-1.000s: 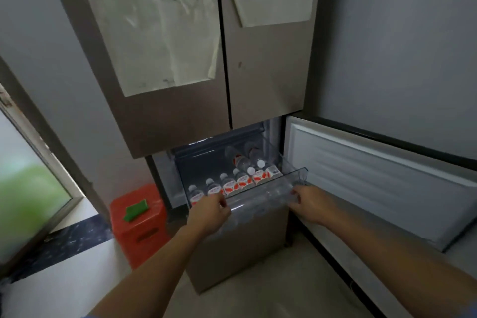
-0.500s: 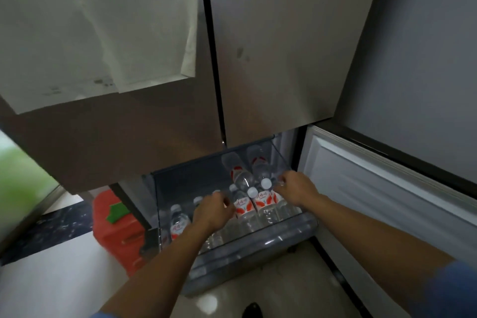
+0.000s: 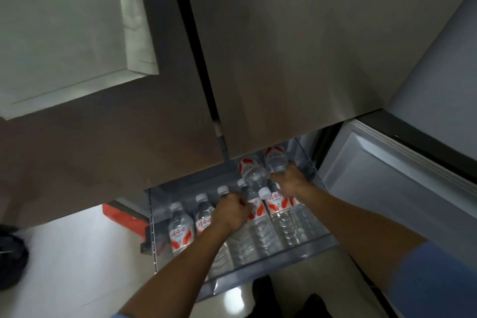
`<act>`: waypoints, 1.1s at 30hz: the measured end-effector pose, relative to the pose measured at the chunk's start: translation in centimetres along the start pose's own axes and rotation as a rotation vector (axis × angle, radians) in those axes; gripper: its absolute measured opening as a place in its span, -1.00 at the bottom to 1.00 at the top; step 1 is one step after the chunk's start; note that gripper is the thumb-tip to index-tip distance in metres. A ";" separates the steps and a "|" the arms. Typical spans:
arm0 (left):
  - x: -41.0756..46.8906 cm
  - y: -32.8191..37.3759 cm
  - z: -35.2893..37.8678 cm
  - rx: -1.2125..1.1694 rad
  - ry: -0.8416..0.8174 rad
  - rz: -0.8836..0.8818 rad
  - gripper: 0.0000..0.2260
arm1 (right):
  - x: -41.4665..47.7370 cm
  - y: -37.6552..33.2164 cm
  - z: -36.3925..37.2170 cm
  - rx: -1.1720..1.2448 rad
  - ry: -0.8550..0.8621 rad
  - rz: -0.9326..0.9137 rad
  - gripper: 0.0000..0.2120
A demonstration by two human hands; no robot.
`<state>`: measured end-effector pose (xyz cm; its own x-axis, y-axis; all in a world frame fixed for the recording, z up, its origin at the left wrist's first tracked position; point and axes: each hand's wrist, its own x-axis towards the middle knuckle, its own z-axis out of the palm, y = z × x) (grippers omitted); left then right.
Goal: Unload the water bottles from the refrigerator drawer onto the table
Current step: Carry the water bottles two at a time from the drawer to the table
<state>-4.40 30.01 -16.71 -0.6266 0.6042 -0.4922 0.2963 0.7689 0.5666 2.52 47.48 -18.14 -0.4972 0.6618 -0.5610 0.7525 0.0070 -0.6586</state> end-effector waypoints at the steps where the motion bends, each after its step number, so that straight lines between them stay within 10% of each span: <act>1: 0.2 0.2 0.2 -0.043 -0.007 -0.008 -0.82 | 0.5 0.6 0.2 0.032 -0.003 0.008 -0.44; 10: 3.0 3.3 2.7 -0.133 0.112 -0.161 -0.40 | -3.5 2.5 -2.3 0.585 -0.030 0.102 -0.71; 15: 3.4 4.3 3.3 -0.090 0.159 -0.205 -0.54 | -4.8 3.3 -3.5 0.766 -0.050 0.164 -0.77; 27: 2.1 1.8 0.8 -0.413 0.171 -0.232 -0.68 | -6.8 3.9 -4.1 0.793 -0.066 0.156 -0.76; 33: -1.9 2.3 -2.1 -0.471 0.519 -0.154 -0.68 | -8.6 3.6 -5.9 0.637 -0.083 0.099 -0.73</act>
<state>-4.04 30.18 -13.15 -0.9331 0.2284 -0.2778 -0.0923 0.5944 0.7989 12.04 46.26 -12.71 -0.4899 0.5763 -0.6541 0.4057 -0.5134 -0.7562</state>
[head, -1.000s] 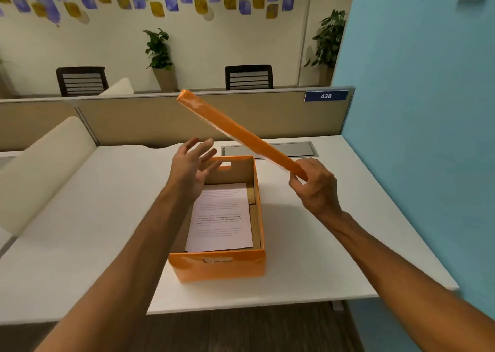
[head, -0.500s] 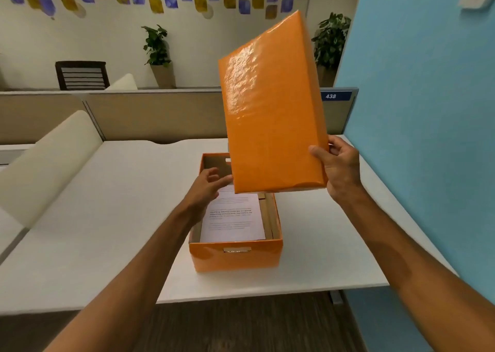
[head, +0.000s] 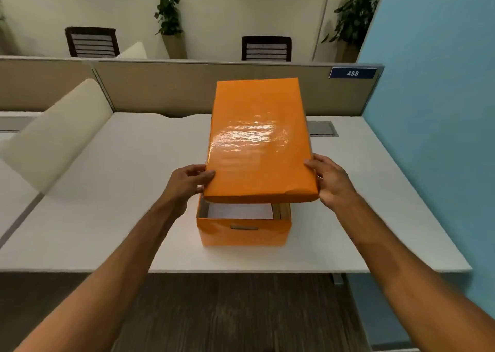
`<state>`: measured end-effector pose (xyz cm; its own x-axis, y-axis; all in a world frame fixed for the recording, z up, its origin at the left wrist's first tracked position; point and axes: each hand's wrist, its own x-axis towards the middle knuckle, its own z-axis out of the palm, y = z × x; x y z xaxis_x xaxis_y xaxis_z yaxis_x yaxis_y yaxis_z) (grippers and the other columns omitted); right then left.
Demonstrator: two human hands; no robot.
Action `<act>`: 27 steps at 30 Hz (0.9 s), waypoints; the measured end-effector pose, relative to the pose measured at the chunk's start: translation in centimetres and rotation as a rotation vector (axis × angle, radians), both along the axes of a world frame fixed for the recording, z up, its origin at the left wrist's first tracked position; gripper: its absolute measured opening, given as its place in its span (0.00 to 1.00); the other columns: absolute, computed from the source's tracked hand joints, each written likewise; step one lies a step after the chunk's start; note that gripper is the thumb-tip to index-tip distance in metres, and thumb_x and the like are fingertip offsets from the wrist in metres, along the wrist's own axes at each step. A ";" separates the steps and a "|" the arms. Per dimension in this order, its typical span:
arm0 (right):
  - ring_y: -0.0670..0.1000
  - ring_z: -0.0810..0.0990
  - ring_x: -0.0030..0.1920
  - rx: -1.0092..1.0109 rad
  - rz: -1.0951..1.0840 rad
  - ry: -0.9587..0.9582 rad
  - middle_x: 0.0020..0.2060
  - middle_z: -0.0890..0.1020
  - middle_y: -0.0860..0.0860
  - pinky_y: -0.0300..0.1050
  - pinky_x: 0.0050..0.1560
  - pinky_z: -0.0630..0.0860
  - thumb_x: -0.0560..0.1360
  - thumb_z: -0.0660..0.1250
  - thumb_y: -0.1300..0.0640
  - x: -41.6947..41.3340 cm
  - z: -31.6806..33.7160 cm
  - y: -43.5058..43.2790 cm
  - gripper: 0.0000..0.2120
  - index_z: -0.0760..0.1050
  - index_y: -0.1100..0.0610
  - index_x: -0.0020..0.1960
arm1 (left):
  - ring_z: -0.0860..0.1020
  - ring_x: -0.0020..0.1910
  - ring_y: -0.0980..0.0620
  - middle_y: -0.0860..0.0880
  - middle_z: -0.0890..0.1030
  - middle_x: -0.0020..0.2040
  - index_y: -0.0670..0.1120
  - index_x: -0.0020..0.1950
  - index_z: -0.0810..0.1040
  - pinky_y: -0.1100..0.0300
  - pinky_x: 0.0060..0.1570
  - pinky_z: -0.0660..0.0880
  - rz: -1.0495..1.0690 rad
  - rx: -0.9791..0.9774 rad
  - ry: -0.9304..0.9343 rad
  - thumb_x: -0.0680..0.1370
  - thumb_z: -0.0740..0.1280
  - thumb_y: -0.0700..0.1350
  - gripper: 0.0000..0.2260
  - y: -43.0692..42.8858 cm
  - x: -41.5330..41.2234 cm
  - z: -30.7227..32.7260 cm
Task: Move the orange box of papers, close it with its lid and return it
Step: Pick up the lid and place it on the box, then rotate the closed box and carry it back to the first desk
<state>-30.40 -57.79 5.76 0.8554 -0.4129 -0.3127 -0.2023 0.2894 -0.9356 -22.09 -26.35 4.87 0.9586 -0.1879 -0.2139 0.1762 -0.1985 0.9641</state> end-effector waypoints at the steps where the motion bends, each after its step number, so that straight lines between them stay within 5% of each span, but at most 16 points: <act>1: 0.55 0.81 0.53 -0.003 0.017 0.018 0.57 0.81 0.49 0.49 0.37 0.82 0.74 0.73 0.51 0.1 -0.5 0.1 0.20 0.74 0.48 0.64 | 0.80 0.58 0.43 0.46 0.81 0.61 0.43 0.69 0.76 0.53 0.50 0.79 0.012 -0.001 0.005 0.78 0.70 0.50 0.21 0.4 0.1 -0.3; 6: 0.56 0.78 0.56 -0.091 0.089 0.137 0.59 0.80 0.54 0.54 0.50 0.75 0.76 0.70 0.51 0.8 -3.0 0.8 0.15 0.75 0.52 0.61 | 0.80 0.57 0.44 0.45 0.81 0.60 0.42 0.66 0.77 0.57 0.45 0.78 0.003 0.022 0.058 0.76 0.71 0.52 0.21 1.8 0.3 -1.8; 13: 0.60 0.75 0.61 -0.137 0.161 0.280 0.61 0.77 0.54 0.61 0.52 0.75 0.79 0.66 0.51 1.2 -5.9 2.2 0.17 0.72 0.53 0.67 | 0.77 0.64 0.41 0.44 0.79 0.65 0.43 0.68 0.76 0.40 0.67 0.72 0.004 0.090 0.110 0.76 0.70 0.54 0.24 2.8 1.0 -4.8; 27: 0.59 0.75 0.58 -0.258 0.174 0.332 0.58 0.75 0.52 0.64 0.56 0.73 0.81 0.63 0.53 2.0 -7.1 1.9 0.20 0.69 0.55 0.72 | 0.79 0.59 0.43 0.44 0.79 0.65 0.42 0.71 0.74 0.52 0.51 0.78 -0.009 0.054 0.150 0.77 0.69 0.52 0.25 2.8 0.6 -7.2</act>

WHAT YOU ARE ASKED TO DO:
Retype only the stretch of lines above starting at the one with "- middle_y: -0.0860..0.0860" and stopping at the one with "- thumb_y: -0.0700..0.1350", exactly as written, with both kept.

RESPONSE TO THE TASK:
  - middle_y: -0.0860..0.0860
  - pinky_y: -0.0300..0.1050
  - pinky_x: 0.0050..0.1560
  - pinky_z: -0.0630..0.0860
  - thumb_x: -0.0560..0.1360
  - thumb_z: -0.0660..0.1250
  - thumb_y: -0.1300..0.0640
  - x: -41.6947..41.3340 cm
  - z: -31.6806..33.7160 cm
  - y: -43.5058..43.2790 cm
  - gripper: 0.0000..0.2120
  - index_z: -0.0760..0.1050
  - index_y: -0.1100..0.0610
  - index_x: -0.0020..0.1960
arm1 (left):
  - ring_z: -0.0860..0.1020
  - ring_x: -0.0020..0.1910
  - ring_y: -0.0980..0.0620
  - middle_y: -0.0860..0.0880
  - middle_z: -0.0890..0.1030
  - middle_x: -0.0020..0.2040
  - index_y: -0.0670..0.1120
  - index_x: -0.0020..0.1950
  - index_z: -0.0810..0.1040
  - pinky_y: -0.1100..0.0300
  - pinky_x: 0.0060..0.1570
  - pinky_z: -0.0660..0.0880
  - rz: -1.0495..1.0690 rad
  - rx: -0.9791..0.9774 rad
  - ry: -0.9304..0.9343 rad
  - thumb_x: -0.0680..0.1370
  - thumb_z: -0.0740..0.1280
  - thumb_y: -0.0700..0.1350

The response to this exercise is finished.